To remember this doesn’t erase individuality. It honors our uniqueness as part of something bigger. Our lives don’t exist in a vacuum; they are always in dialogue with the lives around us. We are individuals, yes, but never isolated — each of our choices, beliefs, and actions ripple outward. It is the belief in separation that hardens into loneliness, fear, and violence, when instead it could lead us toward compassion, curiosity, and wisdom. We learn from each other, and in doing so we expand the self. That doesn’t mean permissiveness toward harmful behavior or beliefs, but it does mean remembering we’re all figuring out what it means to be alive.

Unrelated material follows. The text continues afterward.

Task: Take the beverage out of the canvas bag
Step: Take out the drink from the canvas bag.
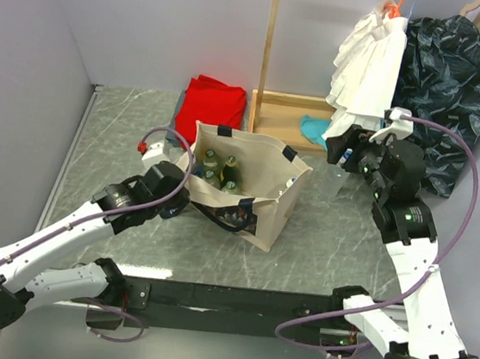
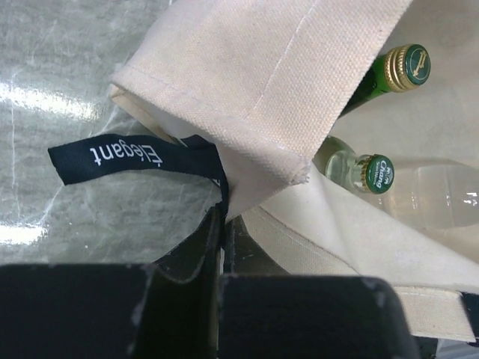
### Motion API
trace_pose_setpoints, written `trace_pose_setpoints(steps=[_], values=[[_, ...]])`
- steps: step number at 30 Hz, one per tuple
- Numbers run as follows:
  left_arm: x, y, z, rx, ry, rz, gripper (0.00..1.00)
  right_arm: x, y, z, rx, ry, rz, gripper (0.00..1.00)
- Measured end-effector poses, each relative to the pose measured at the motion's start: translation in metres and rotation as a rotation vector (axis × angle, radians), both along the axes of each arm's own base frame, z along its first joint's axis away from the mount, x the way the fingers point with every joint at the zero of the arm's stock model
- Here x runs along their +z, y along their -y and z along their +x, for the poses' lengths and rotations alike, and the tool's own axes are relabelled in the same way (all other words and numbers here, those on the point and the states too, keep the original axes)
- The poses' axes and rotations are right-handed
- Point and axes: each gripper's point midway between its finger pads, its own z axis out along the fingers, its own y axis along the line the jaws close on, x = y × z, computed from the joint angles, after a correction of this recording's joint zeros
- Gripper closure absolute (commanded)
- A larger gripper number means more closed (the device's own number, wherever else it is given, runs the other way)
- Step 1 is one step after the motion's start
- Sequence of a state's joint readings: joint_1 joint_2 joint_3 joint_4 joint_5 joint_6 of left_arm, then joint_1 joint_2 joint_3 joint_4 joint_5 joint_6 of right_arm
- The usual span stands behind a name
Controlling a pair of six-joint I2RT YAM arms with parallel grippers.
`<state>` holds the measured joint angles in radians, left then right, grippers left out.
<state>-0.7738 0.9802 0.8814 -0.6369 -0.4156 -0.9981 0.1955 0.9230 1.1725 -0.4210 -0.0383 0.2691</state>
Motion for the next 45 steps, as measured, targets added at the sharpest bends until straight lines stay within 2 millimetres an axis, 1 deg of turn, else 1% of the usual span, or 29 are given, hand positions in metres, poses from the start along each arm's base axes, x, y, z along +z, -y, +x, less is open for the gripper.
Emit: trace_pose_setpoints(steps=[4,7,11,16,19,21,26,30,37,40,45], values=[[0.0,-0.003,-0.003,0.013,0.005,-0.025,0.99,0.005,-0.017,-0.006,0.097,-0.001,0.015,0.22],[0.001,-0.003,-0.004,0.02,0.005,-0.034,0.99,0.008,-0.033,-0.01,0.188,-0.005,0.022,0.22],[0.002,-0.004,-0.004,0.024,0.001,-0.032,0.99,0.009,-0.061,-0.016,0.308,-0.022,-0.005,0.21],[0.004,-0.005,-0.006,0.025,0.0,-0.034,0.99,-0.003,-0.094,-0.022,0.415,-0.071,-0.068,0.21],[0.007,-0.007,-0.008,0.026,0.004,-0.039,0.99,-0.013,-0.108,-0.022,0.433,-0.104,-0.109,0.22],[0.009,-0.009,-0.01,0.027,0.008,-0.044,0.99,-0.019,-0.112,-0.021,0.435,-0.122,-0.125,0.22],[0.013,-0.012,-0.013,0.032,0.013,-0.055,0.99,-0.028,-0.117,-0.018,0.426,-0.157,-0.15,0.22],[0.017,-0.013,-0.015,0.041,0.022,-0.074,0.99,-0.029,-0.131,-0.015,0.444,-0.167,-0.162,0.22],[0.02,-0.015,-0.016,0.041,0.029,-0.08,0.99,-0.041,-0.15,-0.014,0.475,-0.199,-0.188,0.23],[0.02,-0.015,-0.016,0.041,0.028,-0.08,0.99,-0.043,-0.155,-0.013,0.482,-0.209,-0.196,0.22],[0.02,-0.015,-0.016,0.043,0.029,-0.082,0.99,-0.043,-0.157,-0.012,0.477,-0.21,-0.205,0.22]])
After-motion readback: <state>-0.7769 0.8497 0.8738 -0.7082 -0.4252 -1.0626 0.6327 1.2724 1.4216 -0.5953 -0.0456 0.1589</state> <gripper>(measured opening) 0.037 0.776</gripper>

We are drops of water having unique lives, but we are also the ocean, connected to every other drop. And in remembering, we also act with care. Each drop carries something back. Each life matters, not just for the sake of the self, but for what that life means and contributes to the whole. Some people show us what it looks like if we don’t do the work, while others inspire us to be better versions of ourselves. It’s all wholeness when you step back and realize just how awesome and inspiring and frustrating and scary and beautiful existence is for every single being, from single cell to something as complex and new as humanity. Wholeness is not just belonging, it is responsibility. That is where healing begins.